Set down, exactly, every line from the top of the listing through the one holding "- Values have".

**Data segment**
((

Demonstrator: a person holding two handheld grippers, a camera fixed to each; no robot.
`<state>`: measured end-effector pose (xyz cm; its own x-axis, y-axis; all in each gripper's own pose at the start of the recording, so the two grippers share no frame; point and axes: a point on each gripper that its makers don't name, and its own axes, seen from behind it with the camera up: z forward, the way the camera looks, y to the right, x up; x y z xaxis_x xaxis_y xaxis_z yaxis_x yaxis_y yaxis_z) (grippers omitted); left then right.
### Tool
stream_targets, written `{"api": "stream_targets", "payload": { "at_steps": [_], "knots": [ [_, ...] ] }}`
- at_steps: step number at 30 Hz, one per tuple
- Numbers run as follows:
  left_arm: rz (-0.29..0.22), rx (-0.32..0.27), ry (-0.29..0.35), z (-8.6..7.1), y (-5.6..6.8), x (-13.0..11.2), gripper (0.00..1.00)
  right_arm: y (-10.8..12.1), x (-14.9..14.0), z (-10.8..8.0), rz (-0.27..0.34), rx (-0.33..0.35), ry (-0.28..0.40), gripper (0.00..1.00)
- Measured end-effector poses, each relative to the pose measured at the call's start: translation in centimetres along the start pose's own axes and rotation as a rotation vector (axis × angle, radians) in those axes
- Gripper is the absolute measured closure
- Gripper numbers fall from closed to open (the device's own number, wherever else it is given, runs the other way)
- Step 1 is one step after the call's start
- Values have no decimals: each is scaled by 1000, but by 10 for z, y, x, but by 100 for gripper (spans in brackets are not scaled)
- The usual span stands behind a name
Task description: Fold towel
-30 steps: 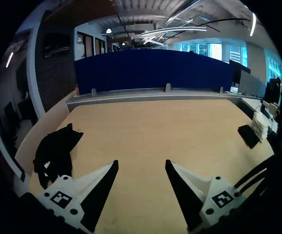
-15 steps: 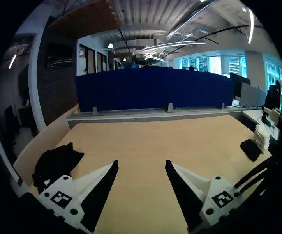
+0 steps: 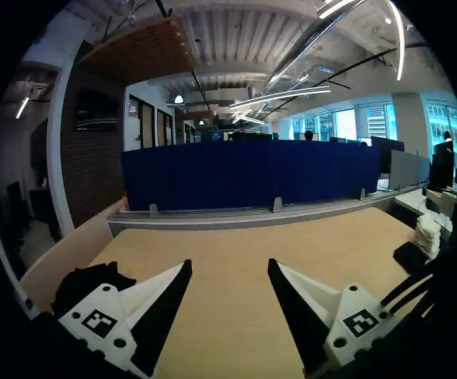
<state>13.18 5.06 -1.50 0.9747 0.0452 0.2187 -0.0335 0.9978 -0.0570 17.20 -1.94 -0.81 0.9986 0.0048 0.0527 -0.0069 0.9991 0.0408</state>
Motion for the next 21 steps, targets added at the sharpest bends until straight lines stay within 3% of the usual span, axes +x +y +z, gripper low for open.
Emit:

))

**Solution below**
Demonstrator: a person holding two handheld grippers, a camera fixed to each; no robot.
`<state>`: measured end-effector pose (xyz cm; its own x-axis, y-axis; all in each gripper's own pose at the start of the recording, so the two grippers share no frame; point and axes: a point on each gripper that its makers don't name, and its own axes, seen from behind it with the camera up: z forward, the way the camera looks, y to the right, x up; x y z xaxis_x xaxis_y xaxis_z yaxis_x yaxis_y yaxis_z) (grippers omitted); left then right.
### Tool
stream_targets, written `{"api": "stream_targets", "payload": { "at_steps": [_], "knots": [ [_, ...] ] }}`
- at_steps: step number at 30 Hz, one per tuple
- Numbers run as follows:
  left_arm: rz (-0.29..0.22), rx (-0.32..0.27), ry (-0.29..0.35), z (-8.6..7.1), y (-5.6..6.8), x (-13.0..11.2), gripper (0.00..1.00)
  right_arm: y (-10.8..12.1), x (-14.9..14.0), z (-10.8..8.0), rz (-0.27..0.34), rx (-0.33..0.35), ry (-0.28..0.40), gripper (0.00..1.00)
- Measured end-effector poses, each relative to the pose measured at the call's start: translation in centimetres along the start pose's own axes and rotation as a rotation vector (axis × angle, radians) in those axes
- Gripper is the absolute measured closure
- Gripper numbers fall from closed to open (the device's own number, wherever else it is given, runs the other way)
- Step 1 is one step after the call's start
- Values have no decimals: each is scaled by 1000, but by 10 for z, y, x, but by 100 for gripper (spans in brackets are not scaled)

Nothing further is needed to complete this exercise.